**Given material:**
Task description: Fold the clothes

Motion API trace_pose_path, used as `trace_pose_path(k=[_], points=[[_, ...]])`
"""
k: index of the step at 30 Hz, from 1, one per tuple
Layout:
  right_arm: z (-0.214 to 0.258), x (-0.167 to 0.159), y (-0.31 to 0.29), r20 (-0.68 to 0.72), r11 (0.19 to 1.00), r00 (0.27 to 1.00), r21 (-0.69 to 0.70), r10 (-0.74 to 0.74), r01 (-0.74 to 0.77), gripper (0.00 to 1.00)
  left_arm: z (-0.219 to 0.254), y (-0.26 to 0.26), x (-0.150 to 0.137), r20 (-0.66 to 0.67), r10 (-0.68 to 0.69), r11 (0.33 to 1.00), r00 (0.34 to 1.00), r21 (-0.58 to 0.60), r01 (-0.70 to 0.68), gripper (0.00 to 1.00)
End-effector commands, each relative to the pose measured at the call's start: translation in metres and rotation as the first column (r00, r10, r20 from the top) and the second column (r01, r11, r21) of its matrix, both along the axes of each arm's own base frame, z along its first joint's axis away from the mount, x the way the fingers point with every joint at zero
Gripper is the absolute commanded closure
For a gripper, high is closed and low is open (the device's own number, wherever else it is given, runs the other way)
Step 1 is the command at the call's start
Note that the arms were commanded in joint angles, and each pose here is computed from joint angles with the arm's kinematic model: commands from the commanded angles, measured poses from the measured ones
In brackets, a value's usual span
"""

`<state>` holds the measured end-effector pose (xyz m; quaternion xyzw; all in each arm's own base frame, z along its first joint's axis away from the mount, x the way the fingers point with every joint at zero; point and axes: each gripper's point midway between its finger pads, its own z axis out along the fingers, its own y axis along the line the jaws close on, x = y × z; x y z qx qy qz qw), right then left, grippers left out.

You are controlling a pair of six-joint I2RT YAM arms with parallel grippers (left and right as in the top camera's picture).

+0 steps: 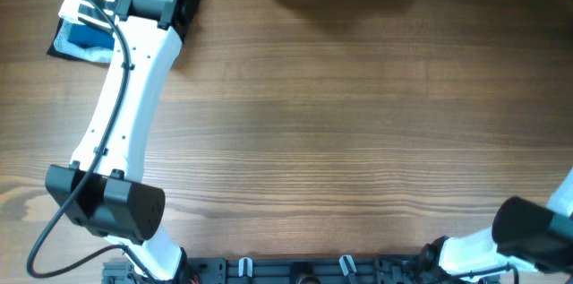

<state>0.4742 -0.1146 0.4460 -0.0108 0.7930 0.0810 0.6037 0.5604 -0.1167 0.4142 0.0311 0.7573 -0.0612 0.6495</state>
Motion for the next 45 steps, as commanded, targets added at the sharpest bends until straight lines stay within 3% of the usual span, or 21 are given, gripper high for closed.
trace_pose_path(k=[1,4,6,10,13,19,20,23,26,28,31,35,40,45], points=[[-0.089,0.036,0.001,-0.213,0.999,0.976,0.036,0.040,-0.034,0.96,-0.097,0.001,0.011,-0.279,-0.016,0.999,0.960,0.038,0.027,0.96],[-0.155,0.045,0.012,-0.380,0.994,0.920,0.094,0.094,-0.063,0.96,-0.178,-0.011,0.002,-0.507,-0.075,0.994,0.858,0.031,0.106,0.96],[-0.204,0.042,0.023,-0.504,0.987,0.852,0.139,0.142,-0.083,0.96,-0.231,-0.018,-0.015,-0.653,-0.114,0.988,0.749,0.003,0.153,0.96],[-0.265,0.016,0.039,-0.676,0.972,0.704,0.214,0.216,-0.093,0.96,-0.318,-0.016,-0.069,-0.886,-0.105,0.984,0.453,-0.027,0.176,0.96],[-0.276,-0.001,0.045,-0.727,0.966,0.645,0.250,0.236,-0.072,0.96,-0.338,-0.010,-0.096,-0.941,-0.078,0.985,0.329,-0.021,0.173,0.96],[-0.275,-0.043,0.058,-0.812,0.952,0.517,0.304,0.271,-0.022,0.96,-0.336,-0.016,-0.127,-0.971,-0.124,0.982,0.206,-0.089,0.168,0.95],[-0.274,-0.052,0.059,-0.827,0.953,0.492,0.303,0.270,-0.014,0.96,-0.336,-0.017,-0.136,-0.976,-0.135,0.980,0.171,-0.107,0.166,0.91],[-0.267,-0.069,0.058,-0.859,0.962,0.452,0.273,0.241,0.006,0.96,-0.335,-0.017,-0.158,-0.987,-0.136,0.980,0.081,-0.122,0.158,0.62],[-0.262,-0.078,0.053,-0.875,0.973,0.441,0.228,0.199,0.015,0.96,-0.335,-0.016,-0.172,-0.992,-0.123,0.981,0.022,-0.118,0.157,0.50],[-0.262,-0.079,0.051,-0.880,0.976,0.436,0.219,0.189,0.017,0.96,-0.334,-0.016,-0.175,-0.993,-0.121,0.980,0.010,-0.118,0.158,0.44],[-0.265,-0.078,0.051,-0.879,0.976,0.437,0.218,0.189,0.017,0.96,-0.336,-0.018,-0.167,-0.990,-0.130,0.978,0.048,-0.121,0.170,0.43],[-0.265,-0.072,0.049,-0.869,0.978,0.460,0.210,0.182,0.010,0.96,-0.356,-0.025,-0.145,-0.978,-0.153,0.975,0.143,-0.125,0.186,0.44],[-0.264,-0.068,0.049,-0.862,0.979,0.475,0.204,0.178,0.004,0.95,-0.404,-0.030,-0.144,-0.969,-0.164,0.972,0.184,-0.127,0.195,0.52],[-0.264,-0.068,0.049,-0.862,0.979,0.475,0.204,0.177,0.005,0.96,-0.414,-0.030,-0.140,-0.964,-0.160,0.977,0.214,-0.123,0.175,0.53]])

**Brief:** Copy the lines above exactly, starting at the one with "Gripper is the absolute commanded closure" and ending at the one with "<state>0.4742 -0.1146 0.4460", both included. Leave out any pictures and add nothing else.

**Exercise answer:**
Gripper is the absolute commanded closure
For a gripper, high is closed and low is open (the device's own number, wherever else it is given, runs the other way)
Step 1 is the command at the call's start
Note that the arms were commanded in joint angles, and each pose here is computed from joint angles with the arm's kinematic model: commands from the commanded angles, measured poses from the measured ones
In brackets, a value's usual span
"""

`<state>` holds the measured end-effector pose (xyz m; quaternion xyzw; all in each arm's own base frame, z along its first joint's axis away from the mount, x the way the fingers point with every joint at zero; point and axes: each gripper's point midway between its finger pads, its own z axis out along the fingers, its own y axis along the line the jaws close on, x = y × z; x y z qx qy qz qw), right then left, grippers left out.

You are controlling a pair of six-joint I2RT YAM arms with parallel grippers (left and right as in the top camera's picture).

+0 steps: 

<state>0.4742 -0.1146 0.4460 -0.0108 0.7930 0.0810 0.6037 0.5604 -0.1167 0.4142 0.0311 0.7573 -0.0612 0.6495</state>

No additional output is expected.